Beginning with the former argument, the CFG defendants contend that “[t]he Court erred in sustaining the claims asserted against [them]” as neither the New Jersey fictitious party rule nor the relation back doctrine tolls the statute of limitations. (D.E. 86-14, Mov. Br. at 5, 7-13.) In support, they reiterate the arguments and case law raised in their original briefing-in fact, significant portions of their reconsideration brief appear to have been copied-and-pasted from their motion to dismiss/summary judgment brief. (Compare D.E. 48-3, Orig. Mov. Br. at 8-10 with Mov. Br. at 10-13.) As the CFG defendants know, a motion for reconsideration is not an appropriate vehicle to express disagreement with the Court's interpretation of the case law or the record. See Leja v.
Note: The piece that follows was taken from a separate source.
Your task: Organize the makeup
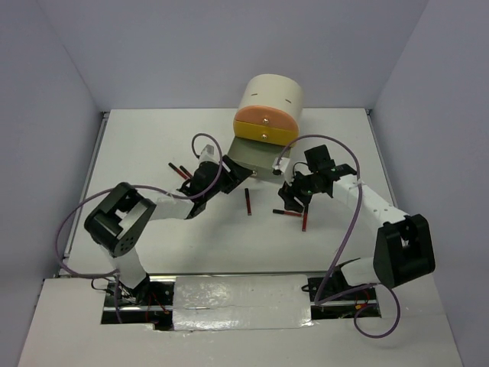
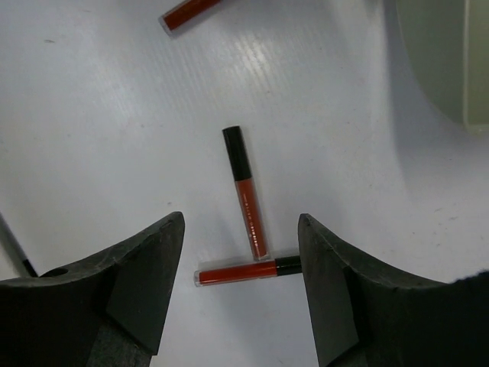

SchmidtMfg., 2008 WL 1995140, at *3 (D.N.J. May 6, 2008) (Debevoise, J.) (a motion for reconsideration “may not be used to ask the Court to rethink what it had already thought through-rightly or wrongly” (internal citations and quotations omitted)). While the CFG defendants may disagree with the Court's ruling, “mere disagreement” with the Court's “reasoning and distillation of the applicable law and facts” does not warrant reconsideration. Jones v. Sanko, 2016 WL 819618, at *3 (D.N.J. Mar. 2, 2016) (Simandle, J.).
The CFG defendants next argue that the Court should have considered Henry's failure to timely oppose their motion for sanctions. (Mov. Br. at 5.) However, the Court was well aware of Henry's untimeliness when it denied the motion. To the extent the CFG defendants argue that the Court should have construed the motion as unopposed, that is not a valid basis for reconsideration because “unopposed motions do not translate into the automatic granting of relief.” Fisher v. Stafford Twp. Bd. of Educ., 2006 WL 2534399, at *2 (D.N.J. Aug. 31, 2006) (Wolfson, J.).
Finally, the CFG defendants argue that reconsideration is warranted because Henry “failed to respond to the undisputed statement of material facts in support of summary judgment” in violation of L. Civ. R. 56.1. (Mov. Br. at 5.) As a glaring initial matter, the CFG defendants' motion for summary judgment was filed without leave of court, in violation of the civil case management order and joint discovery plan entered in this matter. Second, they have not provided any authority to support the proposition that Henry's purported noncompliance with L. Civ. R. 56.1 warrants the extraordinary relief of reconsideration. Finally, the CFG defendants already raised this argument in reply to their original motion (see D.E. 69, Orig. Reply Br. at 1 n.1), which only reinforces the Court's conclusion that reconsideration on this basis is unwarranted. See Buchanan v. Ingram Content Grp., 2022 WL 3025929, at *2 (D.N.J. Aug. 1, 2022) (Vazquez, J.) (“[A] motion for reconsideration does not entitle a party to a second bite at the apple.”).
IV. Conclusion
The CFG defendants have failed to demonstrate a basis to invoke the extraordinary relief of reconsideration, and their motion (D.E. 86) is therefore denied. An appropriate order will issue.